Per Dr. Tecoy Porter, President of the Sacramento National Action Network regarding Measure A:

“Simply put, consideration of the … tax increase on the November 2020 ballot is at odds with the mission of our organization and best interest of our members. Should the measure appear on the ballot this fall, we will have no choice but to oppose it. …. It is clear to us that the appetite for increased local taxes is at an all-time low. … Voting yes … on a tax plan simply so ‘we can see what happens in November’ is a sad void of leadership ….Postponing the measure until 2022 communicates to constituents … that their input is not only valued but listened to.”

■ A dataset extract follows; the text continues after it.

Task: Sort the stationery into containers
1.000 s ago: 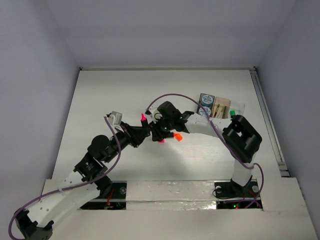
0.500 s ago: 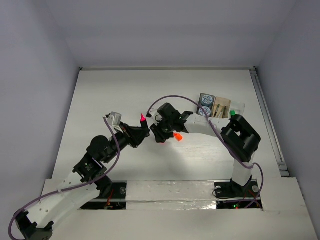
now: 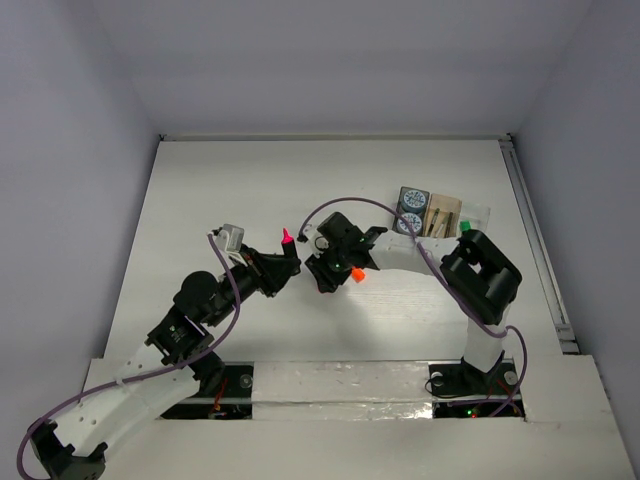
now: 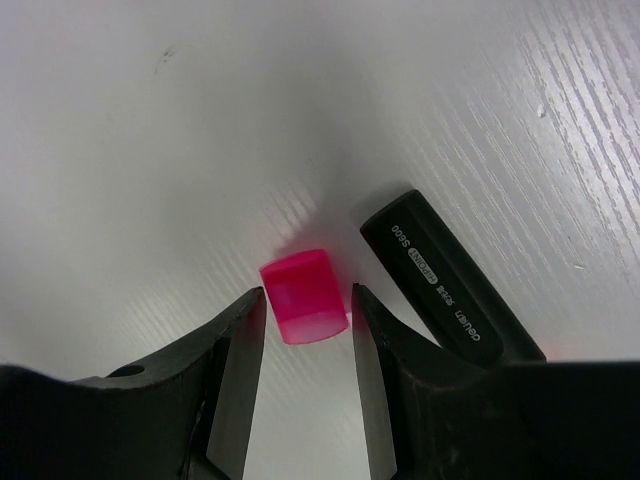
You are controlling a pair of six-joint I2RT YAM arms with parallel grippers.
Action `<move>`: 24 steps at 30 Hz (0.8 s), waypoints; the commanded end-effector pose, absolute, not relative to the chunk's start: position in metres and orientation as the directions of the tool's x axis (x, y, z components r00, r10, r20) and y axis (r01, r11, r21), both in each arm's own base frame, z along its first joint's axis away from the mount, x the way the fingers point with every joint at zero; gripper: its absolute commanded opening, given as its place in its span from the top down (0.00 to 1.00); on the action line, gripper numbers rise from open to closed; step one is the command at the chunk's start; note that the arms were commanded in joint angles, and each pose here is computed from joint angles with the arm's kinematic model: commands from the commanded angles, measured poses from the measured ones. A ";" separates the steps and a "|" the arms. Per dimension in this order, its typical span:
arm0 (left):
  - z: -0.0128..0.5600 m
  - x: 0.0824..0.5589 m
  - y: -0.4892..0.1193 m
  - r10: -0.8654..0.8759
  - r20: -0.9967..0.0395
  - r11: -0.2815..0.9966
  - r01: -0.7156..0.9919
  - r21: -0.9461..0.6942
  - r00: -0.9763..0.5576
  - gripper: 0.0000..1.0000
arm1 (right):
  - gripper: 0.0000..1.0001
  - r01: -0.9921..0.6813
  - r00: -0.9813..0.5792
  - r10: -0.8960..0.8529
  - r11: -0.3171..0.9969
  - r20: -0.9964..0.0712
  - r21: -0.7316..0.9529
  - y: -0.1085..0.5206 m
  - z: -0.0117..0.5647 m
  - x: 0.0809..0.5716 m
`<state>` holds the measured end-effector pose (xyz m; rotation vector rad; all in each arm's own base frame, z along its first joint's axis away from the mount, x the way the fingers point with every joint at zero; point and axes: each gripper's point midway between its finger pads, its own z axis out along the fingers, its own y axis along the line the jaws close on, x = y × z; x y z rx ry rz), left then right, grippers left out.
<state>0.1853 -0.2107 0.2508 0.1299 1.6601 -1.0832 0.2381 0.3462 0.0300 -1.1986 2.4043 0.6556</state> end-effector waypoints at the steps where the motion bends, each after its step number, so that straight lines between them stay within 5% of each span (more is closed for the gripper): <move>1: 0.277 0.183 -0.211 -0.461 -0.814 0.539 0.618 -0.572 -0.352 1.00 | 0.54 -0.817 -0.559 -0.647 0.538 -0.518 0.209 0.347 0.031 0.242; 10: 0.277 0.183 -0.214 -0.455 -0.817 0.534 0.625 -0.569 -0.355 1.00 | 0.57 -0.769 -0.623 -0.612 0.595 -0.487 0.236 0.346 0.019 0.240; 14: 0.277 0.183 -0.215 -0.451 -0.817 0.530 0.629 -0.569 -0.359 1.00 | 0.43 -0.764 -0.635 -0.602 0.581 -0.484 0.279 0.351 0.014 0.234; 17: 0.277 0.182 -0.215 -0.450 -0.817 0.528 0.631 -0.568 -0.360 1.00 | 0.43 -0.767 -0.634 -0.602 0.569 -0.485 0.297 0.354 0.015 0.232; 24: 0.279 0.181 -0.213 -0.450 -0.820 0.532 0.630 -0.565 -0.354 1.00 | 0.60 -0.751 -0.653 -0.590 0.584 -0.475 0.307 0.353 0.011 0.230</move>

Perhaps you or I may not be adversely impacted by a tax increase. Maybe we have comfortable incomes. Maybe we have government or union-protected jobs that provide security. However, the vast majority of people do not have these luxuries. I know these people. I work with these people, who live and struggle paycheck to paycheck, or today without any paychecks.

Let me please conclude:

• A “forever” tax with no sunset is generally a poor policy (and to say that the people can rally together in the future to rescind the tax is “pie in the sky.”)
• The proposal increases government revenue in a regressive manner. Other options exist.
• This matter had very limited public exposure. Evidently Citrus Heights spent 20 months talking to people about their general priorities, but that is not the same thing as talking with people about a specific tax measure at a specific time. The city did poll 404 people of 89,000 (less than ½ percent), but that is not a replacement for earnest public debate.
• The Citizen Oversight provided in the measure is after-the-fact, with no authority – it’s virtually useless.
• There are no spending guarantees. Nothing prevents these taxes from going to salary increases, pensions, or pet projects voters do not even want.

My comments are not exhaustive. However, I believe they should cause everyone to reconsider the pursuit of this tax increase and its viability.

Bruce Lee

SacTax stands ready to aid Citrus Heights as it seeks its way through the next couple of years until its full measure of property tax revenue is restored to the city. Indeed, a two-year problem does not necessarily warrant a “forever” solution.

Bruce Lee is president of the Sacramento Taxpayers Association.